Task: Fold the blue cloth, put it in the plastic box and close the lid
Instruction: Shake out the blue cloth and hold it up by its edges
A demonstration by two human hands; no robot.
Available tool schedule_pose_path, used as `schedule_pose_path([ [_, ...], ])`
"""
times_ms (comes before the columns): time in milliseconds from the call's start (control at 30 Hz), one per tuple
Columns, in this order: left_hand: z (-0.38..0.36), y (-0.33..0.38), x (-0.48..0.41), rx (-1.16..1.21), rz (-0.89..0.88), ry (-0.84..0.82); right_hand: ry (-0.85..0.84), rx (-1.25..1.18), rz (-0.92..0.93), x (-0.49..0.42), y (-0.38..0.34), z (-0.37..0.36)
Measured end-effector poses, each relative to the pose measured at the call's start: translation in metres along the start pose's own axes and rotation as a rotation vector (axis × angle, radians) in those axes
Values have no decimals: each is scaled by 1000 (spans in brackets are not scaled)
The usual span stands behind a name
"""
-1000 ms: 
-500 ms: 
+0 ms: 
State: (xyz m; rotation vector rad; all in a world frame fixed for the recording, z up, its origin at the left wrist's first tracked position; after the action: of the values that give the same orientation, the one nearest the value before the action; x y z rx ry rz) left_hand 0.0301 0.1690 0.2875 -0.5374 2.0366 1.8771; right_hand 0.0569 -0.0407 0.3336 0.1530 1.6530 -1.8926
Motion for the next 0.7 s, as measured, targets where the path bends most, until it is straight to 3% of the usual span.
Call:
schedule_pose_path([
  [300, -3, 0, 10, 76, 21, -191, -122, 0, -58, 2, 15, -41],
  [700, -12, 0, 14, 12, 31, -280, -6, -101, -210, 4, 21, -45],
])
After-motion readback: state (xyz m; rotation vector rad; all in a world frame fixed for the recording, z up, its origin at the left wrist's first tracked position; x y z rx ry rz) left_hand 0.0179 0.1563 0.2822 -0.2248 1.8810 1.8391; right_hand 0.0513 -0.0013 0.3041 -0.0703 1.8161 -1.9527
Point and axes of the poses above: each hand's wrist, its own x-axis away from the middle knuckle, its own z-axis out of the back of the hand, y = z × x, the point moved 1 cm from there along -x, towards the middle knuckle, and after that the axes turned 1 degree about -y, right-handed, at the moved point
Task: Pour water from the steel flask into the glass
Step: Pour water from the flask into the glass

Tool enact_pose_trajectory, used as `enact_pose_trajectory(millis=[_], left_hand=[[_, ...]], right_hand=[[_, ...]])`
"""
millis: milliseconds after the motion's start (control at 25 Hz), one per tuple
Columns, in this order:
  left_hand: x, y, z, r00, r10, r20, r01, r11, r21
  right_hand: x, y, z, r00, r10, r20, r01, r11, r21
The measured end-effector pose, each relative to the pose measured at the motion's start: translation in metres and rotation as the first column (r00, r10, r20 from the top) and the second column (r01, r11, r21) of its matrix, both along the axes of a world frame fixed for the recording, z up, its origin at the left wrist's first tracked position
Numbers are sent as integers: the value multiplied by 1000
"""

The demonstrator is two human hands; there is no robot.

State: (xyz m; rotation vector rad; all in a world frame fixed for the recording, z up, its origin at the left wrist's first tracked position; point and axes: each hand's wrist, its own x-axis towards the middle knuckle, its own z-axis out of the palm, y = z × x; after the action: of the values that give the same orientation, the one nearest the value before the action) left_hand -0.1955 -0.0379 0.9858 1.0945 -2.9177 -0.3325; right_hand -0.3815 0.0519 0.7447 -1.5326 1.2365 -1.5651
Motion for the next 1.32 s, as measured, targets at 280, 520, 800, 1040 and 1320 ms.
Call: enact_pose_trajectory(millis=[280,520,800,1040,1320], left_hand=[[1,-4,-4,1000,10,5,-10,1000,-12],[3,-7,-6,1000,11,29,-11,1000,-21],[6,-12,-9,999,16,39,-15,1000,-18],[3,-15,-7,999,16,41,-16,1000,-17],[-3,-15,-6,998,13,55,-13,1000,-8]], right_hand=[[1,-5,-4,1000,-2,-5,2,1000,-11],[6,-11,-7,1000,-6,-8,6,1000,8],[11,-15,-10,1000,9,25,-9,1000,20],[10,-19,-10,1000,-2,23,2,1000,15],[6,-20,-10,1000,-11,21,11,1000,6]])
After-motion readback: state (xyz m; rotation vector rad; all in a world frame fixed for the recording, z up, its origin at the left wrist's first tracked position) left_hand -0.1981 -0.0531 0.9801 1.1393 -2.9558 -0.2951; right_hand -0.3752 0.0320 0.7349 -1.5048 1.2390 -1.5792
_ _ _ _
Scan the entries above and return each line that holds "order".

## EXERCISE SOLUTION
Columns, in this order: left_hand: z (-0.38..0.36), y (-0.33..0.38), x (-0.48..0.41), rx (-1.16..1.21), rz (-0.89..0.88), ry (-0.84..0.82); right_hand: ry (-0.85..0.84), rx (-1.25..1.18), rz (-0.92..0.93), x (-0.49..0.42), y (-0.38..0.34), z (-0.37..0.36)
Columns, in this order:

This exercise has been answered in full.